If you've been fitted with an Unloader One knee brace, please refer to the online patient guide for additional information.
Going forward, how long should I use my Unloader brace for?
This will depend on many factors. Some individuals wear their brace to remain active and delay the need for surgery as long as possible, while others wear it to become healthier surgical candidates. Talk to your doctor about your aspirations and goals for the use of your Unloader brace.
How do Unloader braces work?
Unloader braces unload the affected, painful side of the knee using a 3-Point Leverage System and are proven to reduce pain and improve function. Some patients also report a reduction in pain medication. The Unloader Hip brace is a unique approach to hip OA and proven to improve activities of daily living.
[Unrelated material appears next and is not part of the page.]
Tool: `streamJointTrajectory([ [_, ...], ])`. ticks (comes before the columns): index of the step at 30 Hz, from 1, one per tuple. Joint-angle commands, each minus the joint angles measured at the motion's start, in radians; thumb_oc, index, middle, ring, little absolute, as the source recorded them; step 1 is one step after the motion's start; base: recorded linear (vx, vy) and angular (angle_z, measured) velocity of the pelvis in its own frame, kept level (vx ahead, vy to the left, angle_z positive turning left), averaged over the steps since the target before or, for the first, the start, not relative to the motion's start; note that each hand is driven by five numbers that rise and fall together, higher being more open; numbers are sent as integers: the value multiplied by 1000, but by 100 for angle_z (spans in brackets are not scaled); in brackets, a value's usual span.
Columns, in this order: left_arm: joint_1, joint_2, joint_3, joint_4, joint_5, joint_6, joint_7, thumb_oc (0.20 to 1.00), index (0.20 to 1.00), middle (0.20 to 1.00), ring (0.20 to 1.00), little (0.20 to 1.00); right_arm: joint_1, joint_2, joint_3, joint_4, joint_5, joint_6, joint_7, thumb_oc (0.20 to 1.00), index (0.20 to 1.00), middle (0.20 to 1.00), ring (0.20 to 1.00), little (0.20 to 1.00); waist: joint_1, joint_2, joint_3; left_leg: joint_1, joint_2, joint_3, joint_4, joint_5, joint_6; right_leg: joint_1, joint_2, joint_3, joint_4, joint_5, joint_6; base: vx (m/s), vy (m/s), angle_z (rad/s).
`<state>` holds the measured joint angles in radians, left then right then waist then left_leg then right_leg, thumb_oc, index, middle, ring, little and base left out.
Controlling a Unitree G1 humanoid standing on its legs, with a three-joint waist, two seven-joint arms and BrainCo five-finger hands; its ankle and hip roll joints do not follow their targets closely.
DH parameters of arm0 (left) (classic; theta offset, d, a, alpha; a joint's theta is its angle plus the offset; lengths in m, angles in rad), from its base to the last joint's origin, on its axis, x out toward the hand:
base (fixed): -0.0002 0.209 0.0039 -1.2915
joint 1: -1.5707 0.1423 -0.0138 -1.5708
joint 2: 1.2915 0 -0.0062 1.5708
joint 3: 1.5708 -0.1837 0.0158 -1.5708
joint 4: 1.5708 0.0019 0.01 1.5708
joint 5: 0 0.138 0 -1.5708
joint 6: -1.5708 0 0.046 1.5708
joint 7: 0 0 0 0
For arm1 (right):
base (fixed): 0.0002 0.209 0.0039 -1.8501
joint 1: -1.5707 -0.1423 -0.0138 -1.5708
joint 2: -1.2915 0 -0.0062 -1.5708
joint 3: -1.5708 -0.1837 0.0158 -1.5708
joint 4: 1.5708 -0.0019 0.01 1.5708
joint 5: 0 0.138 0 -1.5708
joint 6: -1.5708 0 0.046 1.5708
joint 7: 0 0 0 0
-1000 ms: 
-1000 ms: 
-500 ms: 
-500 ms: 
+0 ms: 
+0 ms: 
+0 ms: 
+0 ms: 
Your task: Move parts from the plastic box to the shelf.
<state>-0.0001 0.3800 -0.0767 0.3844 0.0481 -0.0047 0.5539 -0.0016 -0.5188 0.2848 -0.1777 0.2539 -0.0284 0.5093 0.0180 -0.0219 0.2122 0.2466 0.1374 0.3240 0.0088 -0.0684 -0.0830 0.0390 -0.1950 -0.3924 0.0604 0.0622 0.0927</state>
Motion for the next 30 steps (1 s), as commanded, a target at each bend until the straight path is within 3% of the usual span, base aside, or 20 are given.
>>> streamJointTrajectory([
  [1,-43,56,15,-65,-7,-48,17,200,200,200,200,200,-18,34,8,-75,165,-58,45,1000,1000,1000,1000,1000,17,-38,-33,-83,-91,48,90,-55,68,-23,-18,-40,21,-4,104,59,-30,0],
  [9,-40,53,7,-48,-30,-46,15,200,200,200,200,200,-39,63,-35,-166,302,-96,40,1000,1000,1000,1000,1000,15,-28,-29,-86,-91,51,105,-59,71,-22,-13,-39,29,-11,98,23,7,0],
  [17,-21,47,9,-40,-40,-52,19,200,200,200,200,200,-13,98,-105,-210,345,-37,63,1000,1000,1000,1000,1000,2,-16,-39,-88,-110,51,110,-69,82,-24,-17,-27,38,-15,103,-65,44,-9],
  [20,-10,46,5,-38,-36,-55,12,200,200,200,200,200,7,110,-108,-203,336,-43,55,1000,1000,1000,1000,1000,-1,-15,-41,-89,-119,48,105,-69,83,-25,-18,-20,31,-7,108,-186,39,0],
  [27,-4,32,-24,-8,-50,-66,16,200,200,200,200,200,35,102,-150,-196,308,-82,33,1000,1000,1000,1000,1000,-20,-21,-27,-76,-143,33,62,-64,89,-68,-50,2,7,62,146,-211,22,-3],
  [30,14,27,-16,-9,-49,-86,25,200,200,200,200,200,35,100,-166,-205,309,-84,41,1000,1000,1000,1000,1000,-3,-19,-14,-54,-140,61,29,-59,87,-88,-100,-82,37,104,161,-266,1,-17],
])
Unloading can help to relieve the pain, allowing you to walk normally and more frequently.
Do the Unloader braces come in different colors?
Unloader off-the-shelf braces, including Unloader One X, Unloader One, Unloader One Original and Unloader Hip come in a standard color of either grey or black.
Unloader custom braces, including Unloader One X Custom, Unloader One Custom, and Unloader Custom come in a variety of color and graphic options as follows.
† Actual colors may vary.
‡ No charge for custom standard colors. Additional fees required for other custom colors, custom painted graphics and custom printed graphics.
Can I work out in an Unloader brace?
Yes, the goal of an Unloader brace is to keep you active and help you return to the activities you enjoy. It is recommended that you wear your Unloader brace during periods of activity, whether it be sport, work or everyday activities.
Will an Unloader brace fit under my clothing?
Yes, all Unloader braces are carefully designed to sit comfortably against the skin and underneath clothing. By wearing it on the skin (i.e. not over your clothes), it stays in place and therefore works effectively.
Where do I get professionally fit, ensuring optimum fit and performance?
Talk to your doctor or find a practitioner using our online search tool.
How do I get replacement accessories for an Unloader brace?
It is recommended to go through the practitioner that originally fit you for the brace to receive replacement parts for your product. Your practitioner can help identify what replacement parts are needed and order the accessories you need.